INSTRUCTIONS FOR THE TASK: Reproduce, without alteration, every line of the data; exclude the images.

DATASET EXCERPT:
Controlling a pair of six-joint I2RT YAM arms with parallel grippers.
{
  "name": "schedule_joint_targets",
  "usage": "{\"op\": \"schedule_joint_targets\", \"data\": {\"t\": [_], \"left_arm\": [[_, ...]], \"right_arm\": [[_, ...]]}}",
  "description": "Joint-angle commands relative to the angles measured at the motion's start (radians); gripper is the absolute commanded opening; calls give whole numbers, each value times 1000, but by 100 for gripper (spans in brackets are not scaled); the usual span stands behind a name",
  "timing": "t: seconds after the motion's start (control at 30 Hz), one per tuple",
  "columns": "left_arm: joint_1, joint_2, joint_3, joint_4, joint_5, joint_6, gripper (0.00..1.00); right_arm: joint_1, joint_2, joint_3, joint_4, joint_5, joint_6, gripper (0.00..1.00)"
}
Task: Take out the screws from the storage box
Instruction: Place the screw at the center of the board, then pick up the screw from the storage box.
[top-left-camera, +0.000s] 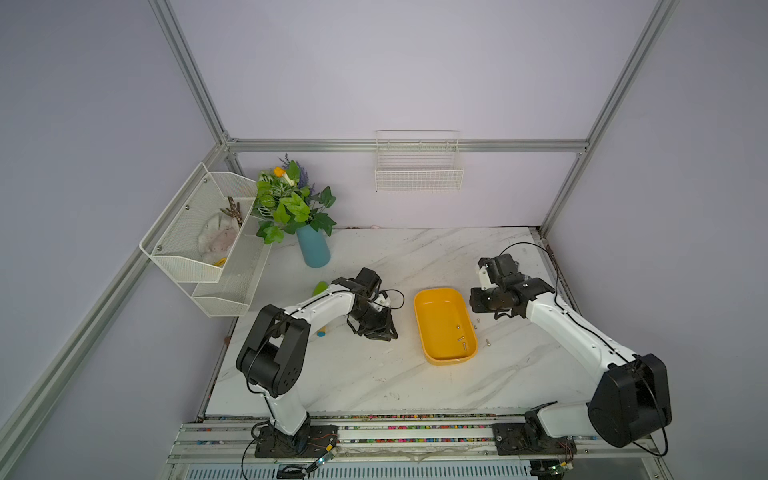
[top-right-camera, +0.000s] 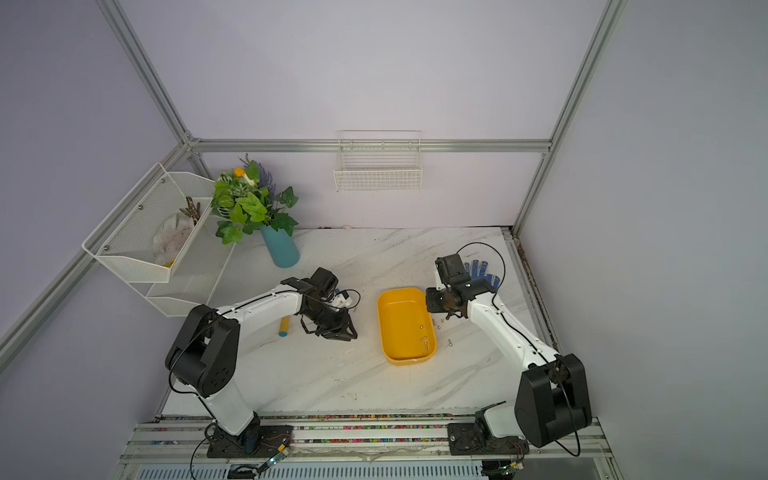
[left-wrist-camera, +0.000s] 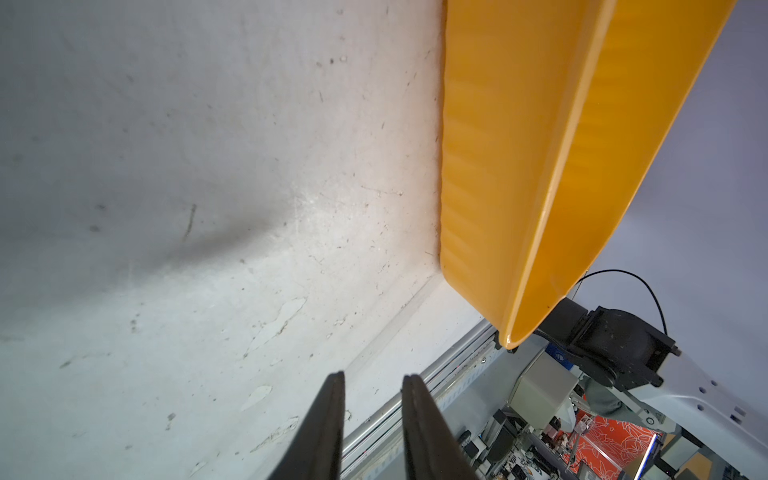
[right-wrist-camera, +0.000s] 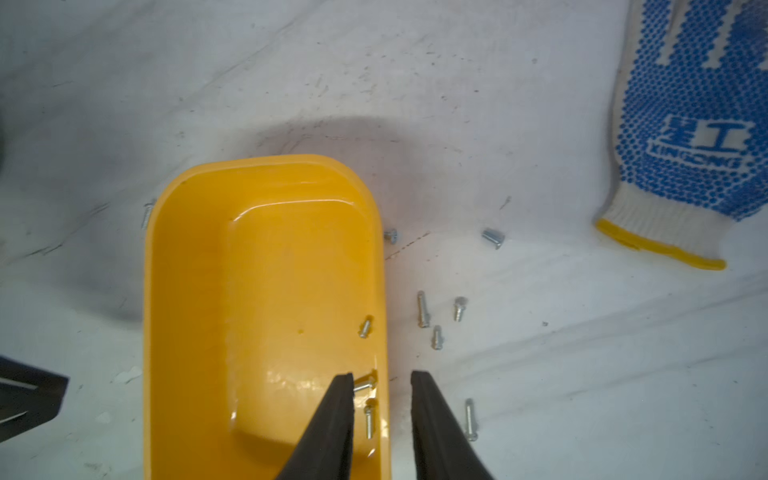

TASK RESULT:
Controlling a pair of six-joint I2RT YAM arms with parallel grippers.
{
  "name": "schedule_joint_targets",
  "usage": "{\"op\": \"schedule_joint_targets\", \"data\": {\"t\": [_], \"left_arm\": [[_, ...]], \"right_arm\": [[_, ...]]}}",
  "description": "Joint-angle commands relative to the angles measured at the motion's start (radians); gripper is the absolute commanded opening; calls give whole numbers, each value times 1000, but by 100 for gripper (spans in brackets are not scaled); the usual span stands behind a name",
  "timing": "t: seconds after the motion's start (control at 30 Hz), one per tuple",
  "columns": "left_arm: joint_1, joint_2, joint_3, joint_4, joint_5, joint_6, gripper (0.00..1.00); right_arm: joint_1, joint_2, joint_3, joint_4, joint_5, joint_6, gripper (0.00..1.00)"
}
Task: Take out the screws from the storage box
Instruction: Place the screw at the center of the board, then pick up the screw from the storage box.
[top-left-camera, +0.000s] 
[top-right-camera, +0.000s] 
[left-wrist-camera, +0.000s] 
[right-wrist-camera, +0.000s] 

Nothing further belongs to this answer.